*** DATA FOR THIS TASK Section Begins ***

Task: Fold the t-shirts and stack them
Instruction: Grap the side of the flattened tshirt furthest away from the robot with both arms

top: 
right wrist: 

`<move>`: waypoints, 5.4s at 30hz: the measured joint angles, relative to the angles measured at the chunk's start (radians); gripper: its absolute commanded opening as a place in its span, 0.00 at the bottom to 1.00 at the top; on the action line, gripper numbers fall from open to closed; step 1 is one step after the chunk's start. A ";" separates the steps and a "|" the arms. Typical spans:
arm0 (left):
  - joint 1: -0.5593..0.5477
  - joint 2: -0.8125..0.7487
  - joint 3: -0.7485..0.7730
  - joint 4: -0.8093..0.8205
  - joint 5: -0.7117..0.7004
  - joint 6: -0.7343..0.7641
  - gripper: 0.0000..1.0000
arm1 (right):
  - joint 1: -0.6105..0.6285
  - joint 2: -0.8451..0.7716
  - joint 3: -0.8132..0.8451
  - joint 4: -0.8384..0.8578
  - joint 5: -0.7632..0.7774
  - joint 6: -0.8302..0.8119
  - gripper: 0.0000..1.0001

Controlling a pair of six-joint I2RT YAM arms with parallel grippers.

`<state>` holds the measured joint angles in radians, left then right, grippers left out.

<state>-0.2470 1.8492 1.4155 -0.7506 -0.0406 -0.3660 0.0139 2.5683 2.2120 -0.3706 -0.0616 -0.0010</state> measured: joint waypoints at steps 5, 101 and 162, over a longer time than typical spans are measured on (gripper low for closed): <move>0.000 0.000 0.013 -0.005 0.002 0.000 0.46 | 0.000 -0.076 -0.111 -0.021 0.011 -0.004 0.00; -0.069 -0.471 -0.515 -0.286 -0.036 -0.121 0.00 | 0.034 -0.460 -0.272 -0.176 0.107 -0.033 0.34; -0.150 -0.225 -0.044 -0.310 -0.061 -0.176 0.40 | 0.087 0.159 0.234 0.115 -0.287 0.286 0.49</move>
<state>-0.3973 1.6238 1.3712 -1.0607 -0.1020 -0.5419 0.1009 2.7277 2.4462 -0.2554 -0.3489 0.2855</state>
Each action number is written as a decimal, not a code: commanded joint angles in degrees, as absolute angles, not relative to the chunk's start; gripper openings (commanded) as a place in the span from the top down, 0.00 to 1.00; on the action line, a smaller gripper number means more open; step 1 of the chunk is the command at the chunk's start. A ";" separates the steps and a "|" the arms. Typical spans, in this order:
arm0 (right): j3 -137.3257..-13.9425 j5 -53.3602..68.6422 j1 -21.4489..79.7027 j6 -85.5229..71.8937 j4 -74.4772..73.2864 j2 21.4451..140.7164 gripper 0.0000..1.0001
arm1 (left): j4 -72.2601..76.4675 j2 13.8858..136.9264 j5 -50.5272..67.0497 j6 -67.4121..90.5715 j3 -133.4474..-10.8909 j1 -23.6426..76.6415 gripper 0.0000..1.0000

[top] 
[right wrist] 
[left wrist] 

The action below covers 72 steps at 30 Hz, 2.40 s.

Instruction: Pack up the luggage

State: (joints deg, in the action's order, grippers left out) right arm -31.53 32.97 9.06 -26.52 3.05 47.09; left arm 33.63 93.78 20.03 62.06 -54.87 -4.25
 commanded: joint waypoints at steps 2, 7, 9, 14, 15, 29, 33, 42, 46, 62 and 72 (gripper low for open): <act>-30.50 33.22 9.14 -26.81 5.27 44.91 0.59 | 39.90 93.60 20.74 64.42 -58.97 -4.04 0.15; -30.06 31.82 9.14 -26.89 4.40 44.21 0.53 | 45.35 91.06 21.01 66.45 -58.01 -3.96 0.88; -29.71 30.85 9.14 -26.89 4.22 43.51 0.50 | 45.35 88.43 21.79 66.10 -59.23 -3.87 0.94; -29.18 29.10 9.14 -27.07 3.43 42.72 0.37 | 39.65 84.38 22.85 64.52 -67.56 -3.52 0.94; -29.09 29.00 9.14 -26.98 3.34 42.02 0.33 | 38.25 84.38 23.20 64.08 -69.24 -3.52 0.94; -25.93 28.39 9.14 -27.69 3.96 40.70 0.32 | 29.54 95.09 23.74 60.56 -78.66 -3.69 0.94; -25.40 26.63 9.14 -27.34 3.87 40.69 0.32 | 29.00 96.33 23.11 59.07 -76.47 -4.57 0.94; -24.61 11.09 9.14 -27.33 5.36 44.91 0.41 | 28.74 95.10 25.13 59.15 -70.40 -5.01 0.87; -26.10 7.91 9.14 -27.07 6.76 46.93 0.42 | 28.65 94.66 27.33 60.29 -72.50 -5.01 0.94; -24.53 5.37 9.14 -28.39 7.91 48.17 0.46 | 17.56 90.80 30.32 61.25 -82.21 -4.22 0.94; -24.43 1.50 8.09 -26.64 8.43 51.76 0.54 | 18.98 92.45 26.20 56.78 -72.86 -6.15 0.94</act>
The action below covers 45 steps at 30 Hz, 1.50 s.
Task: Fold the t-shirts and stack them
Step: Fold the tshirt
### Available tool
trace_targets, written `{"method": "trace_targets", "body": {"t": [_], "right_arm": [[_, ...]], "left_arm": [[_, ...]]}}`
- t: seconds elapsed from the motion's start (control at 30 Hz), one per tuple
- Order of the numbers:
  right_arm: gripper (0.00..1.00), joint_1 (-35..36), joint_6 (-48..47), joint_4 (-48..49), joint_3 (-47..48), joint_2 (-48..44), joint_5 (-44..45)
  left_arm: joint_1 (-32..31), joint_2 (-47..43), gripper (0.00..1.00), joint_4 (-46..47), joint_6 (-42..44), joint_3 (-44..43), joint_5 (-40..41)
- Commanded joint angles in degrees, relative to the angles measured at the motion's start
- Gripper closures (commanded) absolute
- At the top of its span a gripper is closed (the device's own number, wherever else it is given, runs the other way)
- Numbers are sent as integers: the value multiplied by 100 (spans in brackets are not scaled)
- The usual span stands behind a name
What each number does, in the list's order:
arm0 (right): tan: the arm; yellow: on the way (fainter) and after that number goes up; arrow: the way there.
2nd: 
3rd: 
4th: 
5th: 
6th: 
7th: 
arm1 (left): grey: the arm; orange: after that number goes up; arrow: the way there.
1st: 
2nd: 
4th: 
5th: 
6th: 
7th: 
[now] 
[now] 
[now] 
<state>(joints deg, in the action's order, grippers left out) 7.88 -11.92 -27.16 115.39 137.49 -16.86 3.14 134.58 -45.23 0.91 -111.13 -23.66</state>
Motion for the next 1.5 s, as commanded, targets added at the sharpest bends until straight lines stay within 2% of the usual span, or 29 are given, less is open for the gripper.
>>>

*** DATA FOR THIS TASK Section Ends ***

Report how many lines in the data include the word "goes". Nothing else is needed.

RESPONSE TO THIS EXERCISE:
2